On Jan. 17, “Cara Romero: Panûpünüwügai (Living Light)” opened at the Hood Museum of Art. Curated by curatorial affairs associate director and Hood Indigenous Art curator Jami Powell, the exhibition — a showcase of over 60 photographs spanning more than two decades — marks photographer Cara Romero’s first-ever solo museum exhibition. 

The exhibition represents the culmination of a years-long relationship between Romero and the Hood and “extends a commitment that [the Hood] has had to Native American art and culture,” according to Hood director John Stomberg.

Stomberg also elaborated on the experience of witnessing Romero’s work, which she said evolves from a “visual experience” to an “intellectual one.”

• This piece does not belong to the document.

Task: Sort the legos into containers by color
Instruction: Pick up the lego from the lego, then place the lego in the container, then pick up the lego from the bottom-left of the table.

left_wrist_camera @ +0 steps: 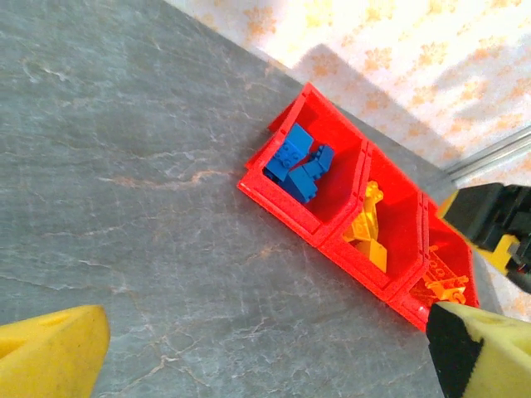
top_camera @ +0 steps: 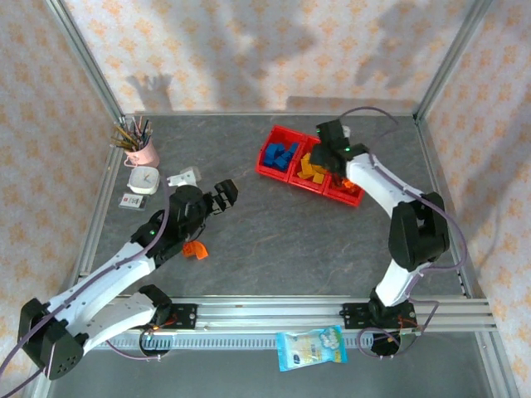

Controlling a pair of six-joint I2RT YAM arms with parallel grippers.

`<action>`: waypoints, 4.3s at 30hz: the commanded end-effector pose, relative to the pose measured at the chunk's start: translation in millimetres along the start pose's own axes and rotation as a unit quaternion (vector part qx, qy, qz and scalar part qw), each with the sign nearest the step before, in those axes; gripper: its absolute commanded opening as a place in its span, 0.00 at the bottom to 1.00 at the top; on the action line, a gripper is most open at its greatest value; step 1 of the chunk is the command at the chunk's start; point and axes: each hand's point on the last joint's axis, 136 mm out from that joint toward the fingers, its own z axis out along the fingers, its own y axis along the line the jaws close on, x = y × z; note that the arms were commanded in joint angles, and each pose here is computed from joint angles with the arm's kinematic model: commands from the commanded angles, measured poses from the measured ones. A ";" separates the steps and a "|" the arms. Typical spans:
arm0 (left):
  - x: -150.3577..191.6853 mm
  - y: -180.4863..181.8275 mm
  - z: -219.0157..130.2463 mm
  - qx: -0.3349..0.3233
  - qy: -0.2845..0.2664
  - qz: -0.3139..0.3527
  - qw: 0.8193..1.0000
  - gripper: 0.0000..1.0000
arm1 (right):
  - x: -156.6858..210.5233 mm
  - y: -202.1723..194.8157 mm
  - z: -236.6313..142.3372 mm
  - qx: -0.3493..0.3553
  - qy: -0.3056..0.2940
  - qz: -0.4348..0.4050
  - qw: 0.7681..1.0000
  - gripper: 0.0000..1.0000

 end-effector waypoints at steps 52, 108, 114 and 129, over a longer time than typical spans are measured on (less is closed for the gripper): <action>-73.1 83.1 -149.4 -0.140 -0.151 -0.100 0.973 0.99 | 311.3 361.7 -50.4 -0.291 0.076 -0.344 0.889 0.42; -10.7 -20.6 1.3 0.027 0.025 -0.012 0.999 0.99 | -39.8 -66.9 0.3 0.029 -0.066 0.055 0.996 0.66; -22.0 8.9 -32.6 -0.025 -0.004 -0.027 0.999 0.99 | 15.4 32.3 -27.9 -0.100 -0.034 -0.079 0.991 0.66; -41.8 56.8 -101.7 -0.100 -0.060 -0.062 0.991 0.99 | 219.1 231.9 -77.1 -0.355 0.003 -0.367 0.860 0.74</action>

“[Romero’s photographs] never stop being stunning,” Stomberg said. “They never stop being beautiful. But as you think about them, as you let them do their work, they also start really informing you in a powerful way.”

“Cara Romero: Panûpünüwügai (Living Light)” includes five thematic sections: “California Desert & Mythos,” “Re(Imagining) Americana,” “Rematriation: Empowering Indigenous Women,” “Environmental Racism” and “Ancestral Futures.” In each of the sections, Romero explores a new concept through her photography.

The exhibition begins with “California Desert and Mythos,” a reference to California’s Mojave Desert. In an interview, Romero described the Mojave — the ancestral home of the Chemehuevi Tribe of which Romero is a citizen  — as the place where her “bones are from.”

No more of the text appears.